▶ PROVIDED DATA
== Segment start ==

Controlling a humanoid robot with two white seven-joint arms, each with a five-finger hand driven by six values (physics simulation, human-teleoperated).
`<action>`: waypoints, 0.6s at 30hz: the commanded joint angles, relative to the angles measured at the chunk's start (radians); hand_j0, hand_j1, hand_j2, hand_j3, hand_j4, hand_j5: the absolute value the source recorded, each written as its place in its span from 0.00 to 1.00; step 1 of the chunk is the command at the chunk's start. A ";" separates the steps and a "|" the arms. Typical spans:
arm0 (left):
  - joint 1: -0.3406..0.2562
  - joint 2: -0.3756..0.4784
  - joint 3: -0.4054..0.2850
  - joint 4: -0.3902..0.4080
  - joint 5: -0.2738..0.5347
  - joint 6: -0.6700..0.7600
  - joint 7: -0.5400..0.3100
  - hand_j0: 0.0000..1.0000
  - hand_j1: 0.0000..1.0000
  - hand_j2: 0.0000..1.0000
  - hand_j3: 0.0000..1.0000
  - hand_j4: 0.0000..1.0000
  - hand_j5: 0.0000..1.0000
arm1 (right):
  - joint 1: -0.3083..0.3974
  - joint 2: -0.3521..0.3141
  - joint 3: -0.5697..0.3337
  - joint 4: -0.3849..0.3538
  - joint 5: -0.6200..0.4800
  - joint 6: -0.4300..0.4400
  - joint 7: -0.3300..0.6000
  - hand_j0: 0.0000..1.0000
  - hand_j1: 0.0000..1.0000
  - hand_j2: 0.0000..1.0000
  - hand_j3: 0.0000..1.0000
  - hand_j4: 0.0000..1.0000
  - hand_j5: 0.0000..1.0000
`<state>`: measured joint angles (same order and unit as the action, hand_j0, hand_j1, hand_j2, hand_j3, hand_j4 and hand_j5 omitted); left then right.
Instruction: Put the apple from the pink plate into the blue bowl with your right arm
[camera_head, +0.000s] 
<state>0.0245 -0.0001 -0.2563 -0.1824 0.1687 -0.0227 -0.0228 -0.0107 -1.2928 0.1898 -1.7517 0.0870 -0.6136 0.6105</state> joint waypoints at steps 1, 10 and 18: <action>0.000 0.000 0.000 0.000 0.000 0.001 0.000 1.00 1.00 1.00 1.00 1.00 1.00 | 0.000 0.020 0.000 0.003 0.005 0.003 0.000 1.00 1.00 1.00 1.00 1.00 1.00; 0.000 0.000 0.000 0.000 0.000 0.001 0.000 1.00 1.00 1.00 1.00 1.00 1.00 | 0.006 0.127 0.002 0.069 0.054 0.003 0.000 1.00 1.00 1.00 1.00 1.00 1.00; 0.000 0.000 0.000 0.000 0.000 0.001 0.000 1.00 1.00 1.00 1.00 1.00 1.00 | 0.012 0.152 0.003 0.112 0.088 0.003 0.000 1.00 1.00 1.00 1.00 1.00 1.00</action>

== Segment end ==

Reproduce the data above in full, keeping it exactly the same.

Controlling a humanoid robot with two white seven-joint arms, each with a five-finger hand driven by six values (physics simulation, human-teleoperated).
`<action>`: waypoints, 0.6s at 30hz: the commanded joint angles, relative to the angles measured at the chunk's start (radians); hand_j0, hand_j1, hand_j2, hand_j3, hand_j4, hand_j5: the absolute value the source recorded, each written as its place in its span from 0.00 to 1.00; step 1 of the chunk is the command at the chunk's start. A ";" separates the steps and a "|" the arms. Typical spans:
arm0 (left):
  - joint 1: -0.3406..0.2562
  - joint 2: -0.3756..0.4784
  - joint 3: -0.4054..0.2850
  - joint 4: -0.3902..0.4080
  - joint 5: -0.2738..0.5347
  - joint 6: -0.6700..0.7600
  - joint 7: -0.5400..0.3100
  - hand_j0: 0.0000..1.0000
  - hand_j1: 0.0000..1.0000
  - hand_j2: 0.0000..1.0000
  - hand_j3: 0.0000..1.0000
  - hand_j4: 0.0000..1.0000
  - hand_j5: 0.0000..1.0000
arm1 (right):
  - joint 1: -0.3083..0.3974
  - joint 2: -0.3521..0.3141
  - joint 3: -0.5697..0.3337
  - joint 4: -0.3849..0.3538
  - joint 5: -0.6200..0.4800
  - joint 6: -0.4300..0.4400
  - joint 7: -0.3300..0.6000
  - hand_j0: 0.0000..1.0000
  - hand_j1: 0.0000..1.0000
  - hand_j2: 0.0000..1.0000
  - hand_j3: 0.0000..1.0000
  - hand_j4: 0.0000..1.0000
  - hand_j5: 0.0000..1.0000
`<state>`: measured joint angles (same order and unit as the action, hand_j0, hand_j1, hand_j2, hand_j3, hand_j4 and hand_j5 omitted); left then right.
Instruction: Put the apple from the pink plate into the blue bowl with your right arm
[camera_head, +0.000s] 
<state>0.0245 -0.0001 -0.2563 -0.1824 0.1687 -0.0227 -0.0228 -0.0107 -1.2928 0.1898 -1.7517 0.0870 -0.6136 0.6105</state> joint waypoints at steps 1, 10 and 18: <action>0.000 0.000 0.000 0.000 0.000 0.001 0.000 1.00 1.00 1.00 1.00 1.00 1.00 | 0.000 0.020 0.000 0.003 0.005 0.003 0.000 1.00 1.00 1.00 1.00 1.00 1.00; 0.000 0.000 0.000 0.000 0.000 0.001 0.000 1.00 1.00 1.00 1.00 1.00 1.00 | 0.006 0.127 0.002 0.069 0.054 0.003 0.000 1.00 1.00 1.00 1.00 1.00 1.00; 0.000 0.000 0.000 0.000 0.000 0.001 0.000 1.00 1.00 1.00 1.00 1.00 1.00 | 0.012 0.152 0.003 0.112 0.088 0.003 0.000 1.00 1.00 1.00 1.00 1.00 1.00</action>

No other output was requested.